● **Exercise directions**
Please return the lines of the data that contain "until".
(Beginning of Exercise data)
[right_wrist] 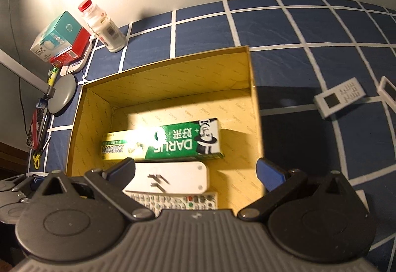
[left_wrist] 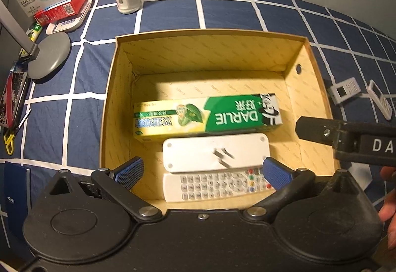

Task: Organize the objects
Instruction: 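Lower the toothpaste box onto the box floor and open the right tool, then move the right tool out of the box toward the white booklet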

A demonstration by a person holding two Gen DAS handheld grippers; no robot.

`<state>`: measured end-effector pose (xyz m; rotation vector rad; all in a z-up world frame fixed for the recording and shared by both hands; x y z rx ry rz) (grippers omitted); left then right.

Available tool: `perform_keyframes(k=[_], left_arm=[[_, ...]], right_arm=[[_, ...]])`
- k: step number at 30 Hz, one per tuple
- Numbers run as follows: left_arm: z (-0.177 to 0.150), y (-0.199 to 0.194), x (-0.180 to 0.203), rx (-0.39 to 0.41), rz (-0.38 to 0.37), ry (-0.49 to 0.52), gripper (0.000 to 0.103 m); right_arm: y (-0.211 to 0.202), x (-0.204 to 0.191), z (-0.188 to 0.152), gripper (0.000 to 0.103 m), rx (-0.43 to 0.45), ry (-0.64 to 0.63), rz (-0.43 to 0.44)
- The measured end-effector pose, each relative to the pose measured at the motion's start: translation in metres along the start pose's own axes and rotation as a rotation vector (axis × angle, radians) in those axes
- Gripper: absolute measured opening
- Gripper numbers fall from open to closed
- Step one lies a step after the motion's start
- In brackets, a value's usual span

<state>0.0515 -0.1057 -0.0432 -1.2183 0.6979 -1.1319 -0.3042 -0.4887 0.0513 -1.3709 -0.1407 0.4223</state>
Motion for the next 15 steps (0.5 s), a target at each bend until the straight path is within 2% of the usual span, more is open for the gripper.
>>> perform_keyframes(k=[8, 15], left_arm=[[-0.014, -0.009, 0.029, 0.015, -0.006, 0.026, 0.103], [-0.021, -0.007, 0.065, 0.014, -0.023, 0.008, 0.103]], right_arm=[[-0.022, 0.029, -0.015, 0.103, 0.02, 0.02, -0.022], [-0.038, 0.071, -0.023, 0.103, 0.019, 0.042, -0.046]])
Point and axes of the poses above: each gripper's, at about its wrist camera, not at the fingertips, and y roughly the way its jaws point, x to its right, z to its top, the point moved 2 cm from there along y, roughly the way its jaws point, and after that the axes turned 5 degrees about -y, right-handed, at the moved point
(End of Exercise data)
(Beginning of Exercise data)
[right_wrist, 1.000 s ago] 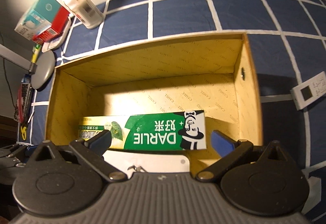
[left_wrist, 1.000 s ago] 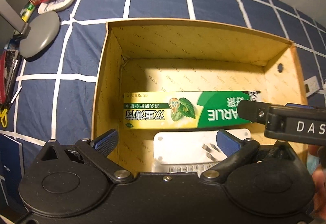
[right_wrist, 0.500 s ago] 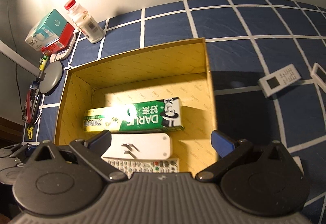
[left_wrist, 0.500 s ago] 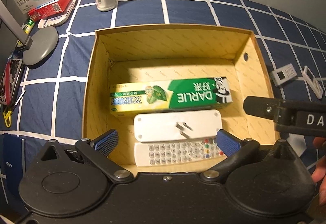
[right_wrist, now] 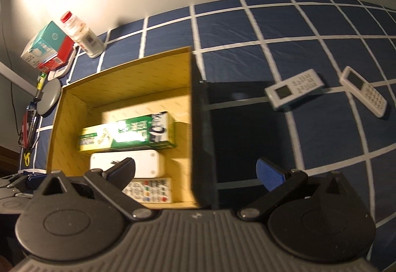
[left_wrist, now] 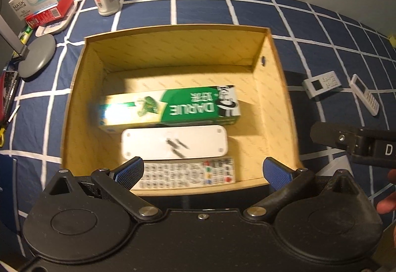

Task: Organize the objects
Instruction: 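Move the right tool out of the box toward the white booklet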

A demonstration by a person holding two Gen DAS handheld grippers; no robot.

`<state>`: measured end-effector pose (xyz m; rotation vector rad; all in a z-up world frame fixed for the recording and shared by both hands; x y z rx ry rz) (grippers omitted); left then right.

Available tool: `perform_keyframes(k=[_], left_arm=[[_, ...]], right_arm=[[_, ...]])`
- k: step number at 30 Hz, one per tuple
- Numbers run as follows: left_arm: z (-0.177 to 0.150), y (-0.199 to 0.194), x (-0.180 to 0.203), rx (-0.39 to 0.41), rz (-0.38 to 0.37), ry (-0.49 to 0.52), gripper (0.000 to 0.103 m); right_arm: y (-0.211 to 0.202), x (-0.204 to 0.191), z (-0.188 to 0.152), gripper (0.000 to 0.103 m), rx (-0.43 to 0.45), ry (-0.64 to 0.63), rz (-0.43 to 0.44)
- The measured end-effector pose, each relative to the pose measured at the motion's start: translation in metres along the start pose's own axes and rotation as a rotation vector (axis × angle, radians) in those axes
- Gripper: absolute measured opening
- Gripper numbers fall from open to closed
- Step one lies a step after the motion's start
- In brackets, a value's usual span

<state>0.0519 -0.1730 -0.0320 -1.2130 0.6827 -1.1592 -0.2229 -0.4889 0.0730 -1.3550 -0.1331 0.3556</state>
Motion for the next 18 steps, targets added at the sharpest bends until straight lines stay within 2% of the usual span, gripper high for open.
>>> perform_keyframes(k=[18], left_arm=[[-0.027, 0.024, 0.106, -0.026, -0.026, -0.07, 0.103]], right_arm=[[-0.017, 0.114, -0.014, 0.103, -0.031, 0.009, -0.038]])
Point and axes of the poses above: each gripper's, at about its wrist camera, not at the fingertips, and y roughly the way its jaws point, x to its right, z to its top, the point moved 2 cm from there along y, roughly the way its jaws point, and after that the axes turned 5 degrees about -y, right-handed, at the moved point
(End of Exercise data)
● **Written response**
Motion for the next 15 steps (0.5 s), a target at each bend until the straight path is within 2% of the usual span, more is open for the gripper.
Motion for the next 18 steps, targets added at the sharpest bends until straight lines stay within 2% of the usual span, gripper high for open.

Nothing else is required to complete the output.